As a Camp Director, I deal with problems on a daily basis. Many problems can have simple answers. “Yes, you have to hangout out with the campers.” “Drink some water if you have a headache.” For bigger problems, I happen to enjoy meeting with those involved, talking to my peers, and getting advice from my supervisor. It is important to have as much information possible to make the best decision you can especially if it will affect other people. Everyone should be on the same page or at least know the page number. Of course, there are times you just need to make the call with the information you have at the time.
I am considering Antioch University New England now because I feel that I am ready. I enjoy hearing different viewpoints and trying new concepts. Also, I found out that my place of employment is closing. The closing of my place of employment allows me the time and energy to change careers and learn something new. I am hoping to gain a degree and certification in a field that will allow me to do what I have wanted to do, work with children.

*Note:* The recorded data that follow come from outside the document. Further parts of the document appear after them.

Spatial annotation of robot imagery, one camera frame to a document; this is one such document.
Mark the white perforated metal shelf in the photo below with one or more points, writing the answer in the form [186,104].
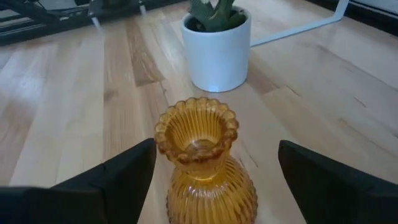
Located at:
[295,29]

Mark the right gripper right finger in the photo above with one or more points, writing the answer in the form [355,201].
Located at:
[335,199]

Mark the amber ribbed glass candle holder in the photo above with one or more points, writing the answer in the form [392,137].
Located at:
[211,193]

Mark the white pot with green plant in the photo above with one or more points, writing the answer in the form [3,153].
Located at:
[217,59]

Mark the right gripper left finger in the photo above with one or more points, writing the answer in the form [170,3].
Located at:
[93,199]

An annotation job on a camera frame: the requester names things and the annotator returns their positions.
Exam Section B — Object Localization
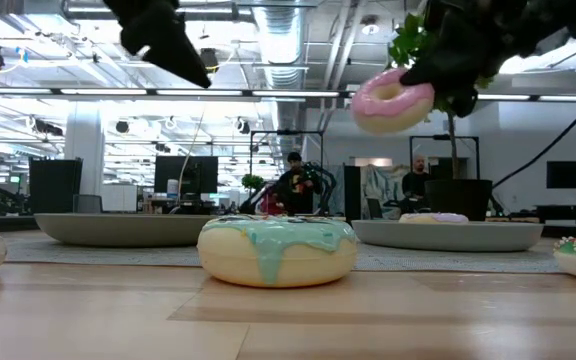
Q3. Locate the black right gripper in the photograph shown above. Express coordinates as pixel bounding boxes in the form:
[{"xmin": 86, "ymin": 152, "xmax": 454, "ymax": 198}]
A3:
[{"xmin": 400, "ymin": 0, "xmax": 539, "ymax": 119}]

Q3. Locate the large pink frosted donut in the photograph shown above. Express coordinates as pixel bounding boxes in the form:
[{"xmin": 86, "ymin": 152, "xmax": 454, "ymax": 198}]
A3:
[{"xmin": 350, "ymin": 68, "xmax": 436, "ymax": 135}]

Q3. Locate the large lilac frosted donut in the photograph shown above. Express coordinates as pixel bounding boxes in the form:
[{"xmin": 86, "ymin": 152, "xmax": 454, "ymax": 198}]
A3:
[{"xmin": 398, "ymin": 212, "xmax": 470, "ymax": 225}]

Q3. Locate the large mint frosted donut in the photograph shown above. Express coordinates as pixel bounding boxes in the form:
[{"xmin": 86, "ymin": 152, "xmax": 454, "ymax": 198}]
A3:
[{"xmin": 196, "ymin": 214, "xmax": 358, "ymax": 289}]

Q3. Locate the long ceiling light strip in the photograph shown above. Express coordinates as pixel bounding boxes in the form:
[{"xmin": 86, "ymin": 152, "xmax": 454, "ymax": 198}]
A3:
[
  {"xmin": 0, "ymin": 87, "xmax": 349, "ymax": 99},
  {"xmin": 475, "ymin": 93, "xmax": 576, "ymax": 103}
]

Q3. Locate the person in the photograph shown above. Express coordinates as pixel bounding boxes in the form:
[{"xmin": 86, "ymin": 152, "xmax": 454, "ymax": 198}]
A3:
[
  {"xmin": 401, "ymin": 154, "xmax": 434, "ymax": 214},
  {"xmin": 273, "ymin": 151, "xmax": 322, "ymax": 216}
]

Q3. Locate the potted green plant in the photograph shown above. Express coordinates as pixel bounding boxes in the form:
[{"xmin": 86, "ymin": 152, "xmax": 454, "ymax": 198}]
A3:
[{"xmin": 387, "ymin": 12, "xmax": 494, "ymax": 222}]

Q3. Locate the blue white cloth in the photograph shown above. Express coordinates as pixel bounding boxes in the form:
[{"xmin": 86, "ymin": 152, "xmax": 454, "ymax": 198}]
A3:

This program will satisfy my personal and professional goals by allowing me to not be confined by four walls and a ceiling. It will allow me to share my knowledge, expand my viewpoints, and experience new thoughts. In the end, it will give me a choice.
I believe that I could provide Antioch and my field with a desire to keep learning and seeking out new ways of doing things. In college, I studied post-modernism. One idea of post-modernism is that there is nothing new only different versions of the old to make look new. I can accept that as long as we, as humans, continue to create and try something. Antioch would have a new voice in class bringing up different viewpoints and asking questions. Antioch and my field would have someone that is willing to try some new ideas or thoughts. I believe that Antioch has a unique delivery of knowledge that fits my current learning process.